Tang Chenghua was doing life drawing in the suburb of Beijing in Spring 2021.

Tang Chenghua lives in his studio in the suburbs of Beijing. He stacks many cardboard and oil pastels there. The artist feels inexplicable oppression, which comes from a helpless wait and sees on the impermanence of life. Of course, the life carrier described by the artist is not only the image of the characters but also the memory of the scenery he once saw. 

Regarding this creative experience, he wrote in his diary: ‘To deal with emergencies and the resulting mental pressure, the artist can only create.’ Art creation embodies not only the individual. We should consider the value concept to return to the essence of nature and the ultimate meaning of life. It is this pursuit of the ultimate meaning of life that supports the artist’s continual creativity. Therefore, the small series of works we have seen have surpassed the definition of works in the general sense and should be regarded as the artist’s image handwriting for questioning the life and soul under the passion of society. The purification of formal language is another breakthrough in this series of works.

Throughout the decades of Tang Chenghua’s artistic career, cross-border integration based on synaesthetic expression has become normalised. However, pursuing a sense of painting is the central focus that he has never drifted away from. Therefore, Tang Chenghua pays more attention to the consideration of formal language than other painters. The depth of its scrutiny on the language of images is already close to the exacting requirements of scientific calculations. We can find sufficient evidence in the traces of his paintings.

In his studio.

The cardboard used to complete this batch of works has a thick texture and a rubber sole, which has the flexibility of a canvas. This provides a technical guarantee for the artist’s repeated adjustments during the drawing process. This batch of paper works by Tang Chenghua partly continues the creative principle of ‘C Minor Long Yanqu’ ten years ago. The difference is that, based on the specific experience during the epidemic period, compared with the soft and smooth of “C Minor Proliferation”, these works are closer to the sadness and vigorous of Beethoven’s “Symphony No. 5 in C Minor”.

I can say that through these works completed during the outbreak of the epidemic. Tang Chenghua intelligently achieves an infinite approach to the spiritual core of traditional Chinese culture by using contemporary media. 

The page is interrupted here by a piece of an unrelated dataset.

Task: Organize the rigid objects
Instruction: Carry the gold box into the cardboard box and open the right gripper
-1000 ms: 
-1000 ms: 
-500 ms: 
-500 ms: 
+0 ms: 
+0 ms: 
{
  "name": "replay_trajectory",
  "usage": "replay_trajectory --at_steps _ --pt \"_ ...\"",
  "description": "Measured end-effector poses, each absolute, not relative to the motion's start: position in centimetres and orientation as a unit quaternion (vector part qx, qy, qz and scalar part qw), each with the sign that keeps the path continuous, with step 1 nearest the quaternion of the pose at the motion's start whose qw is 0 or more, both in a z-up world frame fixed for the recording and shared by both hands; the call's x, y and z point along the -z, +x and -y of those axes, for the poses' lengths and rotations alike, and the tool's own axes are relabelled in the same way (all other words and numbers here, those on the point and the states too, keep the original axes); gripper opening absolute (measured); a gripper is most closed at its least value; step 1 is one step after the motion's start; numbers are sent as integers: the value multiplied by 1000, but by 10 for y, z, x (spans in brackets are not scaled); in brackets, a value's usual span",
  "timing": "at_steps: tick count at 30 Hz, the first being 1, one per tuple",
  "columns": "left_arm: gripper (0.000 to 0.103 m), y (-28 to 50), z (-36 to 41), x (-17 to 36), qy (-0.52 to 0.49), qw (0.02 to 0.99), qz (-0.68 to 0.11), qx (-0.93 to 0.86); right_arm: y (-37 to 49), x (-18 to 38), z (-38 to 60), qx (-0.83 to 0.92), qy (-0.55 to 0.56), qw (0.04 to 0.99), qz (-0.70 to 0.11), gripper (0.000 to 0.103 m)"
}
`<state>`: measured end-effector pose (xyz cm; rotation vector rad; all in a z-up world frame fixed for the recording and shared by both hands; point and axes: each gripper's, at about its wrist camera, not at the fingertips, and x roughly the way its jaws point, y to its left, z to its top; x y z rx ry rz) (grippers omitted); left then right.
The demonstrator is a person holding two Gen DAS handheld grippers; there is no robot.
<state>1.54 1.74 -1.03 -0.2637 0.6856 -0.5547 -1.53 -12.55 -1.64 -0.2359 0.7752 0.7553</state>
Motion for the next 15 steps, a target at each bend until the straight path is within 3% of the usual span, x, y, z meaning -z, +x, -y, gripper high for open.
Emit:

His studio is by the Chaobai River in the suburbs of Beijing and the winter in the north is cold and quiet. Because of the size of the space, it can’t help but feel cold even if fully heated. Perhaps the moderate cold is more conducive to his penance. I once visited the studio whilst the epidemic receded and saw him working under a thick cotton coat. The scene is like a monk wrapped in an old garment practising his daily prayer, but also like a spring silkworm spinning, the sight is moving. The artist devotes himself to the piety that is close to religious behaviour in his works, which is accurately and completely restored in the interpretation process between the work and the reader. 

The post-epidemic era is approaching, and the social body is completing its mechanism by iterate attacking passively. Therefore, we have every reason to look forward to a bright future. This is the spiritual inspiration gained whilst interpreting Tang Chenghua’s recent works!